Give again, unaltered, the lines of the listing below that run from the line having "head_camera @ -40" through the line having "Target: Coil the".

───── Data segment ─────

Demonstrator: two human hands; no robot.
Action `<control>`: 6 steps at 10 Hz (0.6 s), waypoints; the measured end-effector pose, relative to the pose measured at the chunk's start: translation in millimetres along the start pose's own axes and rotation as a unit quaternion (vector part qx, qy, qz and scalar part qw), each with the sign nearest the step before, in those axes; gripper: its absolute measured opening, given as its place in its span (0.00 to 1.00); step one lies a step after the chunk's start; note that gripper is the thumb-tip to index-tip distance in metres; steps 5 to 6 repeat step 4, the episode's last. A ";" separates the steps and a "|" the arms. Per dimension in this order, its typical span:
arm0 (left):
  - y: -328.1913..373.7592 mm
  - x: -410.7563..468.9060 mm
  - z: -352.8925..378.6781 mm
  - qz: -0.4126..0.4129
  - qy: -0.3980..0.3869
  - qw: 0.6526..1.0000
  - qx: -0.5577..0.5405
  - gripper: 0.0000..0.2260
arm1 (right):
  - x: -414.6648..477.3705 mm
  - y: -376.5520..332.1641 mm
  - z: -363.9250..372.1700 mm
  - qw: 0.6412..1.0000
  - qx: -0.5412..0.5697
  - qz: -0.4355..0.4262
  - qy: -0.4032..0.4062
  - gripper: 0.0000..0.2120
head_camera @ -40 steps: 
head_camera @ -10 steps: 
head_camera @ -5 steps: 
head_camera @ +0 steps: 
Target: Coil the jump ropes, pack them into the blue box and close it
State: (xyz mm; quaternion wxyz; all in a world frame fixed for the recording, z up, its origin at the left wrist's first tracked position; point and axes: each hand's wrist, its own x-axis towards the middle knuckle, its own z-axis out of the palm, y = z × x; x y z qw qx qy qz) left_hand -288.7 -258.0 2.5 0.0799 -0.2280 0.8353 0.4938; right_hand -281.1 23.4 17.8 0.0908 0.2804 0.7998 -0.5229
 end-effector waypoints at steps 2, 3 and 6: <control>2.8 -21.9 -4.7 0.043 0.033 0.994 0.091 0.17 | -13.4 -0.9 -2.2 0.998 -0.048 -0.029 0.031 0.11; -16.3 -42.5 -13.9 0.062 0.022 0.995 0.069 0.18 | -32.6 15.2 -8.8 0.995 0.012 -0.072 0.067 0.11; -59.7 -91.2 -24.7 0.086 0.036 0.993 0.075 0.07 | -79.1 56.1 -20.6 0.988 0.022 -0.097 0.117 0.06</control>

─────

> **Exercise solution**
head_camera @ -40 steps: 
head_camera @ -10 steps: 
head_camera @ -5 steps: 
head_camera @ +0 steps: 
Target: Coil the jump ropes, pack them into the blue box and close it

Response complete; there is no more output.